Auto Loan Borrowers Have Difficulty Keeping Up with Payments

Without pandemic-era loan accommodation, borrowers are falling behind.

Without pandemic-era loan accommodation, borrowers are falling behind.

During the height of the COVID-19 pandemic, numerous aid and accommodation programs were established to keep those whose livelihoods were impacted afloat. These programs were primarily meant to aid borrowers of various kinds of loans who may not have been able to make their monthly payments due to lost work. However, as the pandemic has calmed down, these programs have come to an end, and those who were relying on them are having difficulty keeping up.

According to a TransUnion report picked up by CNBC, about 1.65% of the over-81 million auto loans active in the United States are at least two months overdue. That’s the highest rate of auto loan delinquency seen in the United States in the last ten years.
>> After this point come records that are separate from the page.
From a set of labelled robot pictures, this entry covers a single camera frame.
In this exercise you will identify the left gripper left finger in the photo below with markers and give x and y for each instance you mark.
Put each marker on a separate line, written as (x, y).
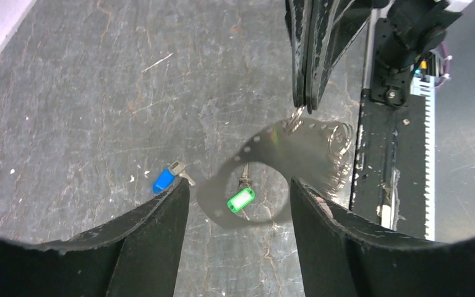
(136, 254)

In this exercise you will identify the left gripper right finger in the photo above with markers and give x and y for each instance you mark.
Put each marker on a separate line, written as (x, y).
(343, 254)

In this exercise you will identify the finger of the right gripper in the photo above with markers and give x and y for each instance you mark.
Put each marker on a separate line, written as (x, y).
(332, 28)
(297, 18)

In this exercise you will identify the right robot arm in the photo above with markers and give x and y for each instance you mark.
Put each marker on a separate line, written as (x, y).
(416, 28)

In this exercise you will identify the blue tagged key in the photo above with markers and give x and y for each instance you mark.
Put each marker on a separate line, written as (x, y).
(168, 176)

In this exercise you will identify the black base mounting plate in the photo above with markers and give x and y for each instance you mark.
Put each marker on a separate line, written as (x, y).
(389, 180)

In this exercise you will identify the green tagged key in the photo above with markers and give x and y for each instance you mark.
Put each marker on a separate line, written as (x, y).
(245, 194)

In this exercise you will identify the white slotted cable duct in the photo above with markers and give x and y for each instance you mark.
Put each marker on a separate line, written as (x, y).
(425, 87)

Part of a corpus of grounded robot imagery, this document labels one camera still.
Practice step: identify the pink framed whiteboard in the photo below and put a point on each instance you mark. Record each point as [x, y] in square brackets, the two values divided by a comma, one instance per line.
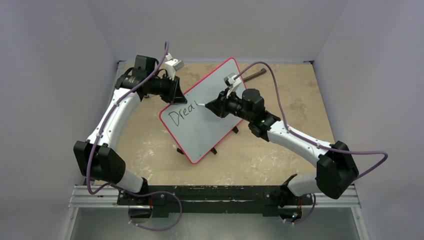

“Consumers still want to stay current as best that they can. It’s just this inflationary environment is making it challenging,” Satyan Merchant, senior vice president of TransUnion, told CNBC. “It leaves fewer dollars in their pocket to make the auto loan payment, because they’ve got to pay more for eggs and milk and other things.”

While some accommodation programs are still active, their conditions for eligibility have been severely tightened, leaving the number of loans still supported by them far lower than this time one or two years ago.

“There has been this effect where the delinquency that may have occurred over the last few years is really just pushed out or delayed because that consumer didn’t have to make payments or their status was on an accommodation. So now some of those are hitting,” Merchant said.